It was just a few years ago, at the height of the debate about the fairness of solar feed-in tariffs, when we made fun of the Queensland Competition Authority’s extraordinary attempts to protect the interest of the government-owned networks.
It had come up with a proposal to hit solar households and get more revenue from people using less energy from the grid. It proposed a special time-of-use tariff targeted to solar households only.
In an extraordinary ruling, it admitted that the tariff would be unfair, probably ineffective, more expensive, inequitable, and illegal, because it would be contrary to the rules of the National Electricity Market. But it recommended the tariff all the same, because it would protect network revenues.
It seems not much has changed. More than three-and-a-half years later we find ourselves writing a story with much the same headline as we did in March 2013, when we asked Should regulators protect consumers, or network operators?
State based regulators continue to duck the issue of fair solar tariffs, with the possible exception of Victoria’s Essential Services Commission which has been forced to address the issue of a fair price for solar by the state Labor government.
But even when it came to consider network benefits of solar, the ESC would only frame it in the context of future investment.
Past spending on poles and wires and connections is considered sacrosanct and untouchable. How companies from the every other sector in industry – who inevitably have to write down the value of assets in the fact of a more competitive technology – must envy their position.
But this view holds not just for state-based regulators, it also holds in the federal sphere, where the Australian Energy Market Commission appears completely disinterested in tackling the issue when recommending rule changes and policies.
So much so that one investment report we highlighted this week appears convinced that the AEMC will not just allow utilities to jack up revenue collection from consumers even if they lose less of the grid, they will force them to pay hefty fees whether they remain connected or not.
“The Australian Energy Markets Commission (AEMC), the key regulator of Australian energy markets, highlights the networks will be allowed to vary the price of grid connection to ensure the cost of capital on the network is recovered,” wrote CLSA analyst Baden Moore writes.
“On this basis, the cost of the network will be recovered from all consumers regardless of their usage of battery and solar energy.”
And the AEMC wants to protect the incumbent generators as well.
In an analysis it has commissioned from Frontier Economics, it describes the loss of revenue for coal and gas generators from a high renewable energy target as a “transfer of wealth from the generator to the consumer”, and therefore should be stamped out.
It has been arguing that position for years.

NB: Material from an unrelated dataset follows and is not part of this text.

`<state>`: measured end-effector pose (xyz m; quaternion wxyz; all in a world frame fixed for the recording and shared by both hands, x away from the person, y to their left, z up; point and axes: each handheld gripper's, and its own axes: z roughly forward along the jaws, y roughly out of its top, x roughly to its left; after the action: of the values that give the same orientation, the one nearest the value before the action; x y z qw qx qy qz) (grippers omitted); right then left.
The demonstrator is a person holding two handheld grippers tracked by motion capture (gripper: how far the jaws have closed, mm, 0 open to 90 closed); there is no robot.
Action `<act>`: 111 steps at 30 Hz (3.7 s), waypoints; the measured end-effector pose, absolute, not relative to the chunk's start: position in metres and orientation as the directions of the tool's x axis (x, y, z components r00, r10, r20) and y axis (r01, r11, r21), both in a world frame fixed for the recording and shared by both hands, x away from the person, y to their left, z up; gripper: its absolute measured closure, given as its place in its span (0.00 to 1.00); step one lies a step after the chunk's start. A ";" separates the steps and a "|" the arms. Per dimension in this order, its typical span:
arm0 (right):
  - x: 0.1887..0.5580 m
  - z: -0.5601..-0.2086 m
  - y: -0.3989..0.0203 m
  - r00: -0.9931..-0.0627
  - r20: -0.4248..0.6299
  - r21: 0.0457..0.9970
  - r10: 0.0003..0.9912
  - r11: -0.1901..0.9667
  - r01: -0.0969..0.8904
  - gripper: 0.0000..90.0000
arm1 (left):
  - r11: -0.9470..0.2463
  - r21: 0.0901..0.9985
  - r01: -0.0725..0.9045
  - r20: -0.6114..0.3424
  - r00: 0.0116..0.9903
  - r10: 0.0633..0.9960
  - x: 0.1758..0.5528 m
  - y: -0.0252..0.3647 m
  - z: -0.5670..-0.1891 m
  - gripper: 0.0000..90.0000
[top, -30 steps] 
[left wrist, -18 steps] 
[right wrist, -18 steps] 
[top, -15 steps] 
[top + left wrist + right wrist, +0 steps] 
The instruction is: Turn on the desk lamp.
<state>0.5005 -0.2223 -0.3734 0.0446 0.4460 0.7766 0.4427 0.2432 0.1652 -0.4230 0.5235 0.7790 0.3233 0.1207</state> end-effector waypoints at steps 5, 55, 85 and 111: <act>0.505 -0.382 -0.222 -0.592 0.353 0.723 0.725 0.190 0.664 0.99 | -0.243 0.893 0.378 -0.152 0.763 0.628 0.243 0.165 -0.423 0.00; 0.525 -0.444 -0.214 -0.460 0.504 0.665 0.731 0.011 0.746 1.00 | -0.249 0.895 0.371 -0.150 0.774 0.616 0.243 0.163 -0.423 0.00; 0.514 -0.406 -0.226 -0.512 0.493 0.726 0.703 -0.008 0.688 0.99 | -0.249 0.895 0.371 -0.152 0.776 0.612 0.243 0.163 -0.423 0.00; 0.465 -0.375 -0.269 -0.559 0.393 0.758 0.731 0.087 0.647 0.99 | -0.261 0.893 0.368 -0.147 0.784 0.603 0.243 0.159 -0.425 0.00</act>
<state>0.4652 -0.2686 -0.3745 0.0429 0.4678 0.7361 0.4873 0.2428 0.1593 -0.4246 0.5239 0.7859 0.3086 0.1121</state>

It put the same view was put forward in 2014 at the height of the debate about the renewable energy target.
It shows that despite the continued proliferation of rooftop solar, and its ongoing plunging costs, the arrival of battery storage and the development of smart software, new concepts such as solar sharing and trading and the creation of virtual power plants, nothing much has changed.
The automatic reflex of the institutions that govern our electricity market, the rules and the pricing, is to protect the incumbents. Some go on about “consumer choice”, but this is essentially about the ability to switch retailers, a cost that is factored in to the utility profit margins.
It takes little account of the shift from centralised generation to the consumer, the development of local sharing and trading, variously described as the emergence of the “prosumer”, and the democratisation of energy.
Recent reports have highlighted how dangerous and counter-productive this thinking is. The CSIRO and the networks owners issued a fascinating report looking at the pace of change in the energy market, and how quickly households and business could adopt more solar and more battery storage.
They suggest the amount of solar could increase five-fold in a decade, accompanied by a massive take-up in battery storage. Importantly, the networks concede that for them to play a role in the future, retain the consumer and protect their asset base, they need to change the way they do business.
That requires a rapid and thorough change of rules, a position that was underlined by the Finkel report on energy security, who also wrote of the “unstoppable” energy transition and the need to stay on top of market rules and technology shifts.
The solutions to the challenge of this transformation were readily available, Finkel noted, but the rules and the design of the National Electricity Market were simply not up to the task.
This, though, has been something the rule maker has been reluctant to engage with. And an added problem is its reliance on modelling that bears no relation to the real costs of renewables.
“Perhaps this is the greatest challenge the industry faces in 2017, that is getting the AEMC to wake up to itself,” writes ITK analyst David Leitch.
The consumer is about to play an ever important role in the energy market. They will no longer be reliant only on a centralised grid, and will have ready alternatives to the costly supply of centralised energy.
The CSIRO and network owners report, as others have made clear, suggests that consumers – households and businesses – will be supplying half of all electricity needs within a few decades. The regulators need to start taking that into account.